Top of RAW DATA

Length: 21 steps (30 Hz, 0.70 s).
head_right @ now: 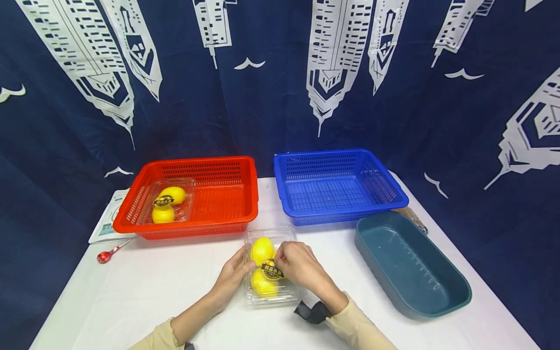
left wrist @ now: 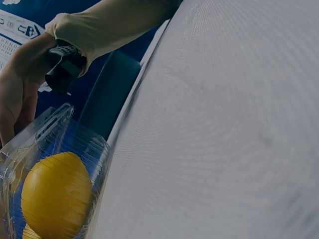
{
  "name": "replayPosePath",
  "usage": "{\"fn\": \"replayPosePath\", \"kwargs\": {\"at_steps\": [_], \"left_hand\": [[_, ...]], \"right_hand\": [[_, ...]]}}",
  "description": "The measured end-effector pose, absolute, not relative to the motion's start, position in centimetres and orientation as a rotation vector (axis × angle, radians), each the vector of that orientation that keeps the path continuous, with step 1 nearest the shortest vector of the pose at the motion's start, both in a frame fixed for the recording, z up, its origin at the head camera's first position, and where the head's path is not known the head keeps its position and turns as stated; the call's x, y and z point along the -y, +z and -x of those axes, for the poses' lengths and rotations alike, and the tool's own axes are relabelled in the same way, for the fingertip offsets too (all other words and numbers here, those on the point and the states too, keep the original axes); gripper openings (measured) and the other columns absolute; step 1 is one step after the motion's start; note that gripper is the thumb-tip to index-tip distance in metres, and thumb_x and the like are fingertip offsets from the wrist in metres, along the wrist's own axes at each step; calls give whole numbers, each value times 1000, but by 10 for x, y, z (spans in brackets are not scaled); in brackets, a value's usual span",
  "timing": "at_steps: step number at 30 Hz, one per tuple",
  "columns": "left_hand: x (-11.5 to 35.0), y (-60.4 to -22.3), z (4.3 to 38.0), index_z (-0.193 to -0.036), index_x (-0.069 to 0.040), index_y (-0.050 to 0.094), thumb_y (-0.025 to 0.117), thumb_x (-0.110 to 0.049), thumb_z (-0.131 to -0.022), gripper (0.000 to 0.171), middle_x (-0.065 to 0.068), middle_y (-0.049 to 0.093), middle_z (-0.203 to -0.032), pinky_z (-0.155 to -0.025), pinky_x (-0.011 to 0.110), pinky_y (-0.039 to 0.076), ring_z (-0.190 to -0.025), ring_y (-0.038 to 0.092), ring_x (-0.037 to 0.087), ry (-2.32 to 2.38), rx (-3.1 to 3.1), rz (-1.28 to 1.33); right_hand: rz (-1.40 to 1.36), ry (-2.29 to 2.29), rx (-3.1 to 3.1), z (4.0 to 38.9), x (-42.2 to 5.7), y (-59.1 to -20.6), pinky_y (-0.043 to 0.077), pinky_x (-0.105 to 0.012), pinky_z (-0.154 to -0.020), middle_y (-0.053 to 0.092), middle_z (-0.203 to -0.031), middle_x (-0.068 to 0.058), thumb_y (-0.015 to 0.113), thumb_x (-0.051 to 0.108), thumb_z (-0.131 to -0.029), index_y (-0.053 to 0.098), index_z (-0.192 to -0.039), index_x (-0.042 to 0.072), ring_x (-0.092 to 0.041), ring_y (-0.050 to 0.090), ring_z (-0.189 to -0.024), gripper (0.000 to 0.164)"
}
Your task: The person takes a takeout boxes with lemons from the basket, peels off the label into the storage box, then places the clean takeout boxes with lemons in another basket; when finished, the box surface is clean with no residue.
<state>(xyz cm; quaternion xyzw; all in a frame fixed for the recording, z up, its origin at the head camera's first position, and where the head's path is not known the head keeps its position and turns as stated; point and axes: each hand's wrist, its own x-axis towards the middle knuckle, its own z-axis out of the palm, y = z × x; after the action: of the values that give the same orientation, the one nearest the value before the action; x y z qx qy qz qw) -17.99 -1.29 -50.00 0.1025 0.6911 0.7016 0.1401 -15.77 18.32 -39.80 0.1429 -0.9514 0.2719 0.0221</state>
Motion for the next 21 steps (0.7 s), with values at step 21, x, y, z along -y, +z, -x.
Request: {"fn": "replayPosePath", "kwargs": {"at_steps": [21], "left_hand": [[13, -500, 181, -153, 3, 17, 59, -27, -94, 79, 19, 16, -161, -120, 45, 22, -148, 20, 37, 2003, -2013, -307]], "right_hand": [[-485, 840, 2983, 164, -184, -396, 41, -21, -59, 61, -59, 11, 72, 7, -76, 71, -68, 15, -2, 49, -57, 12]]}}
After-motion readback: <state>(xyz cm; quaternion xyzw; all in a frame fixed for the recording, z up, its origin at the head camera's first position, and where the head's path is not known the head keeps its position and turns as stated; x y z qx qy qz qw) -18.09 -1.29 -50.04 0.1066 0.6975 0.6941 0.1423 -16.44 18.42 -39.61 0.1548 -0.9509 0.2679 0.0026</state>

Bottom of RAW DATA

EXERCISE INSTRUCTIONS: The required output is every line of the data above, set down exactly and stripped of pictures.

ANSWER AREA:
Length: 21 steps (30 Hz, 0.70 s).
head_right @ now: 
left wrist @ now: 
{
  "name": "replayPosePath",
  "usage": "{\"fn\": \"replayPosePath\", \"kwargs\": {\"at_steps\": [_], \"left_hand\": [[_, ...]], \"right_hand\": [[_, ...]]}}",
  "description": "The measured end-effector pose, absolute, not relative to the motion's start, position in centimetres and orientation as a rotation vector (axis × angle, radians), each the vector of that orientation that keeps the path continuous, with step 1 nearest the shortest vector of the pose at the motion's start, both in a frame fixed for the recording, z up, its origin at the head camera's first position, and where the head's path is not known the head keeps its position and turns as stated; the call's x, y and z point along the -y, +z and -x of those axes, for the poses' lengths and rotations alike, and the tool's own axes are relabelled in the same way, for the fingertip offsets too (all other words and numbers here, those on the point and the states too, keep the original axes); gripper openings (measured) and the other columns absolute; step 1 is one step after the motion's start; note that gripper is the thumb-tip to index-tip distance in metres, and thumb_x and the like are fingertip offsets from the wrist in metres, along the wrist's own axes at each step; calls give whole numbers, each value times 1000, but by 10 for x, y, z (spans in brackets are not scaled); in brackets, a value's usual span",
  "timing": "at_steps: step number at 30 Hz, one per tuple",
  "columns": "left_hand: x (-11.5 to 35.0), y (-60.4 to -22.3), z (4.3 to 38.0), index_z (-0.193 to -0.036), index_x (-0.069 to 0.040), index_y (-0.050 to 0.094), thumb_y (-0.025 to 0.117), thumb_x (-0.110 to 0.049), thumb_z (-0.131 to -0.022), gripper (0.000 to 0.171), middle_x (-0.065 to 0.068), middle_y (-0.049 to 0.093), middle_z (-0.203 to -0.032), pinky_z (-0.155 to -0.025), pinky_x (-0.011 to 0.110), pinky_y (-0.039 to 0.076), ring_z (-0.190 to -0.025), ring_y (-0.038 to 0.092), ring_x (-0.037 to 0.087), ry (-2.32 to 2.38), rx (-3.1 to 3.1), rz (-1.28 to 1.33); right_hand: rz (-1.40 to 1.36), ry (-2.29 to 2.29), rx (-3.1 to 3.1), z (4.0 to 38.9), x (-42.2 to 5.7), y (-59.1 to -20.6), pinky_y (-0.043 to 0.077), pinky_x (-0.105 to 0.012), pinky_z (-0.154 to -0.020), middle_y (-0.053 to 0.092), middle_z (-0.203 to -0.031), middle_x (-0.068 to 0.058), thumb_y (-0.015 to 0.113), thumb_x (-0.051 to 0.108), thumb_z (-0.131 to -0.029), index_y (-0.053 to 0.098), index_z (-0.192 to -0.039), index_x (-0.042 to 0.072), ring_x (-0.092 to 0.041), ring_y (-0.050 to 0.090), ring_z (-0.189 to -0.024), gripper (0.000 to 0.164)"
}
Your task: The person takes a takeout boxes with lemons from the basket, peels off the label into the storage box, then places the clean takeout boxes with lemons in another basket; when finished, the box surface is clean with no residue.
<state>(xyz cm; quaternion xyzw; all in a frame fixed for the recording, z up, its origin at the head camera's first position, and where the head's path is not known the head keeps its position and turns as stated; point and axes: each hand's wrist, its own x-axis towards the middle knuckle, its own z-axis out of the palm, y = z × x; after the action: of the values that give the same orientation, the one nearest the value before the action; x y z qx qy qz qw) -17.99 -1.29 -50.00 0.1025 0.6911 0.7016 0.1401 -15.77 18.32 -39.80 0.1429 -0.9514 0.2719 0.0221</state>
Motion for the next 21 steps (0.7 s), with values at step 21, x, y, z along -y, +z, -x.
Request: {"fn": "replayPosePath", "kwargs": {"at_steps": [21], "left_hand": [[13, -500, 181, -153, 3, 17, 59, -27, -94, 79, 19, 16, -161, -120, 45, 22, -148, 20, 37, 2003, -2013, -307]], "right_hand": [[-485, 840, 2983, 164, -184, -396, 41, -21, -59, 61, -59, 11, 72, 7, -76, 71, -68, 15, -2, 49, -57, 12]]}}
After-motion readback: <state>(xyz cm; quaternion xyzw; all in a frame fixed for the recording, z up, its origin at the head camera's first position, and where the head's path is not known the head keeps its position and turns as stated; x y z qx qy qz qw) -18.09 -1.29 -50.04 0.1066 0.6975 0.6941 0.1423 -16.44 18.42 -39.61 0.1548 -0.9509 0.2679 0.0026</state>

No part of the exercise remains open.